Question: What do you do in that moment of blind panic when your 12-year-old son stumbles upon the secret world of vice and illegality you thought was well hidden on the family computer?
Options: (a) confess all, (b) slip your son a fiver to keep quiet, or (c) report it to the police, write to the Home Secretary, and parade you and your son in the pages of the local paper with Gazette Faces in order to prove it’s got nothing to do with your own online browsing habits.
Grimsby Telegraph, 19 January 2013 (story):
‘Dark web’ warning to parents as Cleethorpes boy stumbles on grim internet world
A 12-YEAR-old boy from Cleethorpes stumbled across an internet underworld selling guns and sex with underage girls while looking for games online.
His appalled father now wants to spread the word to other parents and has even written to the Home Secretary about it.
Robert Palmer, 53, of Arundel Place, Cleethorpes, was horrified when his son Morgan, who suffers from Attention Deficit Hyperactivity Disorder (ADHD), told him what he had unearthed.
The computer whiz had found an ominous tutorial, explaining how to download a different web server, which he did, that unveiled the whole section of the internet not available to normal users.

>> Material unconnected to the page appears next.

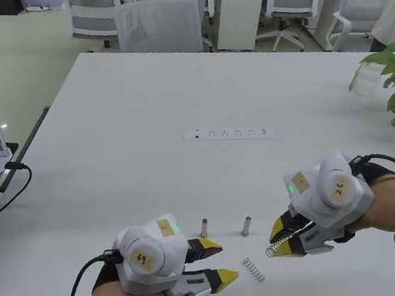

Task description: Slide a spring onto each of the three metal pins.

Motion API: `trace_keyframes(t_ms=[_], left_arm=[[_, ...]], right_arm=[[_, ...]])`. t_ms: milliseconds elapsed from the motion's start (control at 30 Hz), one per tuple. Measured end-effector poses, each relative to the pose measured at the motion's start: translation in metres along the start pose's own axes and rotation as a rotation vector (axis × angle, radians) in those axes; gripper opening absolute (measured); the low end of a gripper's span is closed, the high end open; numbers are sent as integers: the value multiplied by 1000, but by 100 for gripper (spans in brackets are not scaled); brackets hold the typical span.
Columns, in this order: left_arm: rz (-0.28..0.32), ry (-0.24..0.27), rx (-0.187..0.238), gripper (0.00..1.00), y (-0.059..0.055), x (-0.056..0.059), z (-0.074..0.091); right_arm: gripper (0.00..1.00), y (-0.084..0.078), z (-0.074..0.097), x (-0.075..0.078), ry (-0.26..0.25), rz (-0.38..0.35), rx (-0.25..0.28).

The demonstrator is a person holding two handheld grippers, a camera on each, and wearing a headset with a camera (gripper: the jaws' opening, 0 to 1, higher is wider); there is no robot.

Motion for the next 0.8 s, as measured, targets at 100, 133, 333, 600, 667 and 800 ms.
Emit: trace_keyframes(t_ms=[100, 133, 333, 600, 667, 800], left_arm=[[16, 31, -8, 22, -6, -10, 8], [18, 38, -9, 23, -7, -13, 10], [45, 90, -19, 26, -16, -28, 24], [72, 155, -47, 33, -33, -46, 41], [91, 179, -43, 33, -37, -54, 48], [102, 214, -51, 35, -44, -62, 59]], right_arm=[[8, -3, -2, 4, 1, -6, -4], [8, -4, -2, 4, 2, -9, -6], [8, -6, -6, 11, 3, -20, -9], [8, 0, -10, 19, 3, -25, 1], [8, 0, -12, 22, 2, -25, -4], [8, 0, -14, 26, 3, -24, -12]])
Point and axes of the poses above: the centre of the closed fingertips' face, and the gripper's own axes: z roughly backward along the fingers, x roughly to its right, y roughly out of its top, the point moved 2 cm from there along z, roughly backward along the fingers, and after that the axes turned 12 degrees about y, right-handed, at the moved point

Services advertised on the dark web include guns, contract killers, drugs, credit card skimmers, sex, child and animal pornography and identities for sale, which can be bought using an online currency called Bitcoins.
Sounds like a whole Narnia of sin. Not one to be selfish, the concerned moral crusader was keen to share news of this ‘whole section of the internet not available to normal users’ with other parents.
Mr Palmer said: “There is nothing you can’t get on there and some of it is pretty grim, so I think that other parents should know about it.
“Young people could get hold of drugs without even meeting a drug dealer, which is worrying. Morgan is sensible and luckily he told me.
Mr Palmer, who writes computer programmes himself, contacted Humberside Police but was told nothing could be done – although they have offered advice to parents and assured them that calls will be taken seriously.
Frustrated, he has written to Home Secretary Theresa May about the dark web, urging her to take action to protect the public from such blatant illegality.
Morgan, a gifted pupil at Cleethorpes Academy, said: “This is the mother-load of criminal websites – some of the things on there are appalling. I knew what it was straight away so I went to get my dad.”
It’s a bit out of order for little Morgan to drag his mother into this sordid episode.